Pois bem. A arte não escapa, nunca escapou ao fantasma das rivalidades narcísicas. Aliás, ela, ao longo da história, muitas vezes se alimentou disso. Novas e brilhantes teorias foram escritas em todos os campos do saber para tentar derrubar outras igualmente importantes. Novas obras de arte foram esculpidas e pintadas para quebrar movimentos que excluíam o novo, o outro, o intruso. Músicas foram compostas para superar rivais e poderem tocar com exclusividade para os reis.

Portanto, a luta por uma fatia do mercado não é nova. Mudaram-se as formas, mas o conteúdo de acirramento das vaidades permanecerá o mesmo. Isto é do humano-ser.

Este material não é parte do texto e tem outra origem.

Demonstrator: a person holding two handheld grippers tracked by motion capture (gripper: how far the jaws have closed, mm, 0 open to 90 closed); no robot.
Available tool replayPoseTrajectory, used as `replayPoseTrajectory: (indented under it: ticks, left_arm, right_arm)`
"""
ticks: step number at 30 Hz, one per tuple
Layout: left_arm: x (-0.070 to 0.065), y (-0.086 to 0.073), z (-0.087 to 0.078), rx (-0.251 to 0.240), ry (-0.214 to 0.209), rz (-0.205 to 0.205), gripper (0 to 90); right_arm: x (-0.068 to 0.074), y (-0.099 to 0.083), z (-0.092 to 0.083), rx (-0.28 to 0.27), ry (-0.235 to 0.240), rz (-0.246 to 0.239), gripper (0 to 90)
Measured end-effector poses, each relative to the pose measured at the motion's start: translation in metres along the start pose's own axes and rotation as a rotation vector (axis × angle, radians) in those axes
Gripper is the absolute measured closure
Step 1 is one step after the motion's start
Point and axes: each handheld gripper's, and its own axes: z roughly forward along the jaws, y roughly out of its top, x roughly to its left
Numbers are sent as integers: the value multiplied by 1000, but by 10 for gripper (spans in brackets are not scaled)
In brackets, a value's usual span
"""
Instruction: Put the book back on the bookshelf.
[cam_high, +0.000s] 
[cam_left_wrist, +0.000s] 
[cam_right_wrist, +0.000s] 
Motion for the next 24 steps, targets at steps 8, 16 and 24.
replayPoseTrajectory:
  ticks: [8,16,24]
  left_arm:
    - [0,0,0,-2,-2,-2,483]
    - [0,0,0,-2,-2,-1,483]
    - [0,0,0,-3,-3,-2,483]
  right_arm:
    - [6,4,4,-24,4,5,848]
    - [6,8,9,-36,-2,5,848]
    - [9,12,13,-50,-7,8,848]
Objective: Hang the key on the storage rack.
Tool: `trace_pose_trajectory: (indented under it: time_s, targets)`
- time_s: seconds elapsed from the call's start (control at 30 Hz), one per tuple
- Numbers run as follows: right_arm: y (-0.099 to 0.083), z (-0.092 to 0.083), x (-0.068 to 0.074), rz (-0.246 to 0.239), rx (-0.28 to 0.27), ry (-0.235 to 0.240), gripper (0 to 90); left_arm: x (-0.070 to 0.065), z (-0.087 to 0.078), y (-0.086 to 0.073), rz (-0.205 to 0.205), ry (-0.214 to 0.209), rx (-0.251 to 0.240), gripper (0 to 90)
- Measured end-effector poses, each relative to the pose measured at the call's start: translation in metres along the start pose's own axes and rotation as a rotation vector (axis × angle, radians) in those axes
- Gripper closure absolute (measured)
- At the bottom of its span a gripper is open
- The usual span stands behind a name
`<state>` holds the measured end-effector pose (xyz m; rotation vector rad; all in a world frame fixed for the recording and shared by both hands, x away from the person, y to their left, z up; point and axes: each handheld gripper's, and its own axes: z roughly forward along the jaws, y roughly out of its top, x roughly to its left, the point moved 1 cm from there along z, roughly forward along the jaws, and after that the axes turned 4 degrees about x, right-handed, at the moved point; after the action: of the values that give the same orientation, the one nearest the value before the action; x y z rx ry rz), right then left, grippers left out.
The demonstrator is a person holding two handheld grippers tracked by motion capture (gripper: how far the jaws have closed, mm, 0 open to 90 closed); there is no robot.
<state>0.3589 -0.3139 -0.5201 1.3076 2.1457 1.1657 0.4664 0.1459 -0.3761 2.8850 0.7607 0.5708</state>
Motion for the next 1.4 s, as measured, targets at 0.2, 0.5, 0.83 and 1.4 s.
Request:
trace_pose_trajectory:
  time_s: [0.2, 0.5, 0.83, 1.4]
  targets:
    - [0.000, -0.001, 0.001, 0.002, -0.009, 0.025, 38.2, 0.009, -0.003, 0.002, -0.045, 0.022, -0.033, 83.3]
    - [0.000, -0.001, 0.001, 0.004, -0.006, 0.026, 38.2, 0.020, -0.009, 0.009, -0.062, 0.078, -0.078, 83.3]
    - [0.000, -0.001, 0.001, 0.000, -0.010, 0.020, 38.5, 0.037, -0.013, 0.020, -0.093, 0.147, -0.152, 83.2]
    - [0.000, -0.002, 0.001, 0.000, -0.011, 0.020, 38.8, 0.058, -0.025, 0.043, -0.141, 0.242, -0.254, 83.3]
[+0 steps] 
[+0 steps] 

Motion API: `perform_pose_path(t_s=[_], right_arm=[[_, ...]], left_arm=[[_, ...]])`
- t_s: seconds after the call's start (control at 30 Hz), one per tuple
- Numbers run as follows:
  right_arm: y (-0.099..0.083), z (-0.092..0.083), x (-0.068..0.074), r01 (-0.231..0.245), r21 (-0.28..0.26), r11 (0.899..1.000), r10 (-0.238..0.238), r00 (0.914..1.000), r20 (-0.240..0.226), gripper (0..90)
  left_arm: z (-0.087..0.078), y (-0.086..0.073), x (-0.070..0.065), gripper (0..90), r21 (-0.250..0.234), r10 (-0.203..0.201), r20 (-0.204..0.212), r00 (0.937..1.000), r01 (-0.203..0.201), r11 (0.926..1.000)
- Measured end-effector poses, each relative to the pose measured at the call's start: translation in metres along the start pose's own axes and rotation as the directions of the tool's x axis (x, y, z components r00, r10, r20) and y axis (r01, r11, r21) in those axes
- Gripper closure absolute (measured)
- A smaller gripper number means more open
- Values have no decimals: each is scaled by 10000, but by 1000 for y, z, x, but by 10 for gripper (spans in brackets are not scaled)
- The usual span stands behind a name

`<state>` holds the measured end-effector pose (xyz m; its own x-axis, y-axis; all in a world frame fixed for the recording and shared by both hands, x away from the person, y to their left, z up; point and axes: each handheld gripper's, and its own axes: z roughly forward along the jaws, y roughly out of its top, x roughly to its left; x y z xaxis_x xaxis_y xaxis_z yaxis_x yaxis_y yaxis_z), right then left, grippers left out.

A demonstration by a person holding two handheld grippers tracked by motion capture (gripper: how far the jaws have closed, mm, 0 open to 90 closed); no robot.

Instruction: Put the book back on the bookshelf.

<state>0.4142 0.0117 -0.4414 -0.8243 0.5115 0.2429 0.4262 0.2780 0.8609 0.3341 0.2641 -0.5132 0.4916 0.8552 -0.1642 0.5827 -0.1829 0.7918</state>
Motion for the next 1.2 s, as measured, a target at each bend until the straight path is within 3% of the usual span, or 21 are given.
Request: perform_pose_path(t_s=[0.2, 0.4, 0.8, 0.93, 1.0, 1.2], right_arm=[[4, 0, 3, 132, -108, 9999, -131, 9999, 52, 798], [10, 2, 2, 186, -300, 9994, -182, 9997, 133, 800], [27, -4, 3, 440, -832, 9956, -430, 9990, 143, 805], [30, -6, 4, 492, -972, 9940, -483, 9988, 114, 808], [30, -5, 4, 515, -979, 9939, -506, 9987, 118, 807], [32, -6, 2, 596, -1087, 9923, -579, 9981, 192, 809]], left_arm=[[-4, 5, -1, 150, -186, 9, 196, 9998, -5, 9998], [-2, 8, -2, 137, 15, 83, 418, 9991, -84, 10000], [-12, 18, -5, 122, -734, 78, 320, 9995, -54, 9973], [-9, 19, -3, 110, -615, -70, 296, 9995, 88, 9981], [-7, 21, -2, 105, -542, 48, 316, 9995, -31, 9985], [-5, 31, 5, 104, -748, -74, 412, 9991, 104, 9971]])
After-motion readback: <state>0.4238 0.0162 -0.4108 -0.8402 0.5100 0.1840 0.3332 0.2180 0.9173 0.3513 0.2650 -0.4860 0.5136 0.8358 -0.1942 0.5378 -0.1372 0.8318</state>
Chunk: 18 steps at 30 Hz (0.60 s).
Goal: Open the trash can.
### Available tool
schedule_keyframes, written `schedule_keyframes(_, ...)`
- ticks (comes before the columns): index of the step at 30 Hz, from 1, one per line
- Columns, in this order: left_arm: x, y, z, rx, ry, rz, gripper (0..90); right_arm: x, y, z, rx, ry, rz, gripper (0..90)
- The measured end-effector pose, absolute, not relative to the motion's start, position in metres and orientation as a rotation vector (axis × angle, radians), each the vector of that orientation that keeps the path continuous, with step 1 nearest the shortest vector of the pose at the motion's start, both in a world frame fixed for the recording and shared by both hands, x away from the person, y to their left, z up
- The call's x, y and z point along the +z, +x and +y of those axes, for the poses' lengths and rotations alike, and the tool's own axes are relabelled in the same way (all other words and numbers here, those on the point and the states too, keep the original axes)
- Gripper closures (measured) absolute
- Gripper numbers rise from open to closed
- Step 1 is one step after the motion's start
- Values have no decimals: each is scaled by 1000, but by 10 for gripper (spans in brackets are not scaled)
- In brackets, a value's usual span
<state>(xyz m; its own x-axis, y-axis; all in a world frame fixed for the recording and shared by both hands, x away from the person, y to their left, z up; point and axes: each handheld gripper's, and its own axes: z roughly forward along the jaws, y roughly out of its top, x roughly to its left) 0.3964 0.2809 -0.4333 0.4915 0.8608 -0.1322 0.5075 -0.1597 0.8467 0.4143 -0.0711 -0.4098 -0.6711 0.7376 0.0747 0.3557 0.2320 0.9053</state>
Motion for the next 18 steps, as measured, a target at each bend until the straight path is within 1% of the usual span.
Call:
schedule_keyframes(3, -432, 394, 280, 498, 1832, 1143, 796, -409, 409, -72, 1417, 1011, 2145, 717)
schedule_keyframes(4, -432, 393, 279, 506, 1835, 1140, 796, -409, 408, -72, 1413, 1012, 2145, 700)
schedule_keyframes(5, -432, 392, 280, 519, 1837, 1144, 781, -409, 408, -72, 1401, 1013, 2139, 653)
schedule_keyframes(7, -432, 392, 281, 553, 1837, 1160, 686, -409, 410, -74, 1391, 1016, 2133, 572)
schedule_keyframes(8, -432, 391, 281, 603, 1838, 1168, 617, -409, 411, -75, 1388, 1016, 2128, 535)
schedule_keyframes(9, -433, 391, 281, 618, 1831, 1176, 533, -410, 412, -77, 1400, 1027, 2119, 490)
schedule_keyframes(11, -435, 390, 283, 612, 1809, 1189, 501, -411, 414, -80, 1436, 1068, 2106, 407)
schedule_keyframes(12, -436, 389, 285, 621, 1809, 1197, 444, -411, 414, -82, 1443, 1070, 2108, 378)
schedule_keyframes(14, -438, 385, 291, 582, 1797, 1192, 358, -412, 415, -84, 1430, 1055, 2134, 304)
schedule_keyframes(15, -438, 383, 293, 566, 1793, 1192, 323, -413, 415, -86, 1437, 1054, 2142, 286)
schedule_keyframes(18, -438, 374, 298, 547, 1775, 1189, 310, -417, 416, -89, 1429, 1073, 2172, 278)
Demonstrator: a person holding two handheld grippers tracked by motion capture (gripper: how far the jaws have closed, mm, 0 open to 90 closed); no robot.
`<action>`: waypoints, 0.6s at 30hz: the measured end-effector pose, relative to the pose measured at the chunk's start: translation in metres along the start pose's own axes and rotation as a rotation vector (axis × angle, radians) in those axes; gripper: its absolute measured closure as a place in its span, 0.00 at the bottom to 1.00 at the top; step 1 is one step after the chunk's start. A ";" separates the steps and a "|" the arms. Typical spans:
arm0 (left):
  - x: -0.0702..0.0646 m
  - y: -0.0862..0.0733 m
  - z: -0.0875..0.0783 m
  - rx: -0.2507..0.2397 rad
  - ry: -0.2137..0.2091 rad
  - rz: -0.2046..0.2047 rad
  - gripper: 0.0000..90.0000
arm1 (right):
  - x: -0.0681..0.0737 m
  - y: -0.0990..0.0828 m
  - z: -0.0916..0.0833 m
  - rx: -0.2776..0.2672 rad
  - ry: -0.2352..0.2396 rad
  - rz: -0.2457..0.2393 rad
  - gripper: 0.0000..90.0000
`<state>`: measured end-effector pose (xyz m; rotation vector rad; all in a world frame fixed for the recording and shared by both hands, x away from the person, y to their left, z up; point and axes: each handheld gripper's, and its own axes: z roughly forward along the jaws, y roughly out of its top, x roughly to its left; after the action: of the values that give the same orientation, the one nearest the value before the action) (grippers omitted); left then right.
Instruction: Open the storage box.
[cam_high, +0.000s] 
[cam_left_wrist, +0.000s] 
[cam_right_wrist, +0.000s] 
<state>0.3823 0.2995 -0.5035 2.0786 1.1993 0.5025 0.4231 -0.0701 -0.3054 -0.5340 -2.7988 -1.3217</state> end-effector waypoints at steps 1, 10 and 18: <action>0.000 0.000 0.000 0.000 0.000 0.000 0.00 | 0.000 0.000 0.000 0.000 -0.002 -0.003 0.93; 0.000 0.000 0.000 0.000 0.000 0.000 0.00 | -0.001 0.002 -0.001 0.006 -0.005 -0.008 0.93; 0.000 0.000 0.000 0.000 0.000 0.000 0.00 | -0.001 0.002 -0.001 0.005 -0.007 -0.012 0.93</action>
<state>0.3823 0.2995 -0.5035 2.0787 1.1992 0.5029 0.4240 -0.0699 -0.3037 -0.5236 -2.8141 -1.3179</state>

Nos últimos dias, tenho acompanhado com atenção as reviravoltas do mercado editorial em torno dos prêmios literários no Brasil. O jornal Folha de São Paulo, em seu caderno Ilustríssima, publicou no dia 14 de novembro a matéria: “O dia do juízo: a política dos prêmios literários”. Ainda no mesmo caderno uma entrevista com Sérgio Machado (presidente do Grupo Record): “Edney Silvestre foi garfado”. É claro que sobre uma polêmica destas ele não poderia ficar sem resposta e, neste domingo, dia 21/11, Luis Schwarcz retruca: “Quem garfou Edney Silvestre? Ou como se discute um prêmio literário no Brasil”. (Para ler sobre estes textos: folha.com/ilustrissima).

Não vou entrar na celeuma sobre Chico Buarque (de quem li O leite derramado), Edney Silvestre (de quem ainda não li Se eu fechar os olhos agora), Sérgio Machado, Luiz Schwarcz, etc. Na verdade, se o momento é de crise, é preciso poder aprender alguma coisa com ele. Desta luta de puro prestígio não há vencedores. Já se disse que de uma guerra ninguém sai vitorioso. Então, o que podemos aprender com isto? Lembro que quando atacaram as Torres Gêmeas, Busch disse que ou o mundo estava a favor do terrorismo ou estava a favor dos americanos. Uma posição sem saída? Aparentemente sim, se desta luta maniqueísta entre bem e mal não se produzisse uma terceira opção. E houve. O filósofo esloveno Savoj Zizek, escreveu um belo artigo em que dizia não querer nem um nem outro. E propunha uma terceira via que era uma lógica da função paterna que produzisse a castração e, assim, o corte no embate furioso entre as rivalidades narcísicas. O artigo era denso, extenso e me valeu muito para entender na época a crise que abalaria o mundo.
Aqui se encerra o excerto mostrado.